エストロゲンの減少が起きるとヒトは「不安」になりやすい。つまり、現代社会で問題になっている「孤独な子育てワンオペ」だと「鬱」の症状を起こしやすくなるのだそう。では、なぜ産後にエストロゲンが減少してしまうのか?これは「NHKスペシャル」で取り上げられた「ヒト本来の子育て(共同養育)に誘導するための産後の女性のからだの変化」なのだそうです。

つまり、「ホモサピエンスは1人で子育てするようには進化してこなかった」ということが言えるのだと思うのです。

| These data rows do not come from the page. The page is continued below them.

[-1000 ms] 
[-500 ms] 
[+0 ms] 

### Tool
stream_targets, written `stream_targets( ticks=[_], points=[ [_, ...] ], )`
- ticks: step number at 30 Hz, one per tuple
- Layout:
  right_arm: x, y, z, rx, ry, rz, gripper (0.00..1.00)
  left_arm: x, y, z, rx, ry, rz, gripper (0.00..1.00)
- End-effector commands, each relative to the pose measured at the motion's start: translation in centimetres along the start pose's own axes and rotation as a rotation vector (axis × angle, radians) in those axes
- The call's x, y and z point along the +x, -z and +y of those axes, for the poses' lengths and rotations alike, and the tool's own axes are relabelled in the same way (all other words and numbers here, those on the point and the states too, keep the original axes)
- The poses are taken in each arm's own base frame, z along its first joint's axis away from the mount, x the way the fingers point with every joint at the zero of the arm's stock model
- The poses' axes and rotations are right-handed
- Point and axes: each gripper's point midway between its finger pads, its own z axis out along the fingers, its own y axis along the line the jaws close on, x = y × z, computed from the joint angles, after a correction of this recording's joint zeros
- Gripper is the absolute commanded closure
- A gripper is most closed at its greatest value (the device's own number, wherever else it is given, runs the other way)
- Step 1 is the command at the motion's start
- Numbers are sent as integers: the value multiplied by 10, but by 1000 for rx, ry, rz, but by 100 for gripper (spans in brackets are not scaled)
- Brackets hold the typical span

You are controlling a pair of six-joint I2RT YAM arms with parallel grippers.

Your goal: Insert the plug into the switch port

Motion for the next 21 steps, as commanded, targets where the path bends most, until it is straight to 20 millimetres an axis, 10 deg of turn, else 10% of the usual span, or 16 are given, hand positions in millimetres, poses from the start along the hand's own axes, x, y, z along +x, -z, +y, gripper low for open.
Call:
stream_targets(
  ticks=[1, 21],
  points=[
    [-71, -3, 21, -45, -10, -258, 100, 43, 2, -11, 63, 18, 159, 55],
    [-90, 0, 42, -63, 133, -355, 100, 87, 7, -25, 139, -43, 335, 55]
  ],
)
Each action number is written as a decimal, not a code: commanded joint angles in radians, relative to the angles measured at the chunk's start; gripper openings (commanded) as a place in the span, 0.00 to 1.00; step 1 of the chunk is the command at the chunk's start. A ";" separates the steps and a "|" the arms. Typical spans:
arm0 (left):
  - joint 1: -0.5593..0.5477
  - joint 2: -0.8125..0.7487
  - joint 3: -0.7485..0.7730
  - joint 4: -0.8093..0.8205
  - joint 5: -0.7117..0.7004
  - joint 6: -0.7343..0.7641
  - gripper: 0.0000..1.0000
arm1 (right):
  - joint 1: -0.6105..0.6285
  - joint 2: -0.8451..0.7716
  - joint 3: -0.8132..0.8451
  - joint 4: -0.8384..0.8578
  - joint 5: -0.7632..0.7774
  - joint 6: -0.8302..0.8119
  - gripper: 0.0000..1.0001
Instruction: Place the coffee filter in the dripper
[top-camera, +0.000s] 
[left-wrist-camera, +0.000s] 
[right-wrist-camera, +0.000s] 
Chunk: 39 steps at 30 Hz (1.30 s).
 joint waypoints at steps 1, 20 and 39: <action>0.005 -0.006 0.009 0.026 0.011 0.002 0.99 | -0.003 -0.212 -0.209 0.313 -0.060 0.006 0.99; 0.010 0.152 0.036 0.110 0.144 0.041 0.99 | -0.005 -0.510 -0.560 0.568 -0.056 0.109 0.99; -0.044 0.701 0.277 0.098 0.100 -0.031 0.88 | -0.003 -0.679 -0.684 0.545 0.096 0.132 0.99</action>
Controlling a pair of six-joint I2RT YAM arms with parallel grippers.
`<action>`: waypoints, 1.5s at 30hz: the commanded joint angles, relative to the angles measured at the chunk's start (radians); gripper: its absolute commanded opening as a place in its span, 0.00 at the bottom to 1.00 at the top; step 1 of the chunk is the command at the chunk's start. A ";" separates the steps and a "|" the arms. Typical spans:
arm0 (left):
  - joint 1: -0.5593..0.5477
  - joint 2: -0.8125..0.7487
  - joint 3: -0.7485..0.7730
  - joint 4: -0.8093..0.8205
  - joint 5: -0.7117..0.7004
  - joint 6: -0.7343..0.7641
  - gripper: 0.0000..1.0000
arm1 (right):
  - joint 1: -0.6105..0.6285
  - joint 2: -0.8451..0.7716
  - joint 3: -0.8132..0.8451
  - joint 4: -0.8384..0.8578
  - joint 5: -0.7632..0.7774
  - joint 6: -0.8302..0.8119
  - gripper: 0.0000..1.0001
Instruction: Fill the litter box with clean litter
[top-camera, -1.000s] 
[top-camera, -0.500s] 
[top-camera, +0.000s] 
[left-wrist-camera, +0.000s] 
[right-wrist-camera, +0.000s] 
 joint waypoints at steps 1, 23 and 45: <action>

ところが残念なことに、現代人(特に高度経済成長後の日本社会)では、核家族化が進んでおり、大都会だけに限らず、地方都市であっても母親による「孤育て」が多く、「ワンオペ」といった言葉で孤独な子育てを表現する言葉が使われたりしています。そんな状況での子育てに対して周りはいったいなのをしたら良いのか?悩むところでもあります。一番身近なサポーターとなるパートナーに関して子育てガイドの斉藤貴美子さんが以下のようなアドバイスをくださっています。

パパに知って欲しいワンオペ育児の辛さ

1.未知なるものの怖さ
・初めての出産、育児の場合、どう子育てしていいか迷う。この世に生まれた「命」を一人で背負っているかのような重さ。

2.実母と比べて戸惑う
・昔の母親たち(アラ還以上)は専業主婦が多く、主に育児を担当していた。実母はできたのに、私は辛いと感じるのはなぜ?という戸惑い。
(原因→アラ還世代は、今よりご近所の結びつきが強く、子供も多かったので、地域で子育てができたから。また経済状況が良く、育児の何かしらの見返りがあったからだと考えています。例:高級化粧品をフルセットでそろえる、セットアップを買うなど)

そして、ここがハイライトかつ最重要ポイント。

3.夫への嫉妬・うらやましさ
・育児・家事に携わらないのに、子供を持てたことへの疑問
キャリアに支障がない(母親は復職時に元のポジションには戻れないことが多く、マミーズトラックに陥ったり、正社員からパートなどに切り替えることが多い)。
会社に行って仕事をすること。自由な通勤時間があって、おいしいランチを食べて、仕事ができてお金をもらえるなんて贅沢だと思える。
自己犠牲がなく、独身・子なし時代と変わらない生活を続けて、人生の主役が自分のままでいられること(飲みに行く等)
妻がワンオペ育児をしていても、上司や友人や親や世間から何も文句を言われないこと
(夫がワンオペ育児をしていたら世間からの風あたりは強いと推測)

共同養育の仕組みを作る

結論!少子化対策の1番の解決策は「共同で子育てをする仕組みを地域の中に作ること」なのです。そしてホモサピエンス本来の形での子育てを出産前後の両親クラスなどで夫婦が一緒に体験すること。これこそが、少子化に悩む日本社会が急速にやらなければいけないことだと思うのです。次回はその具体的な方法や試みについて書いてみたいと思います。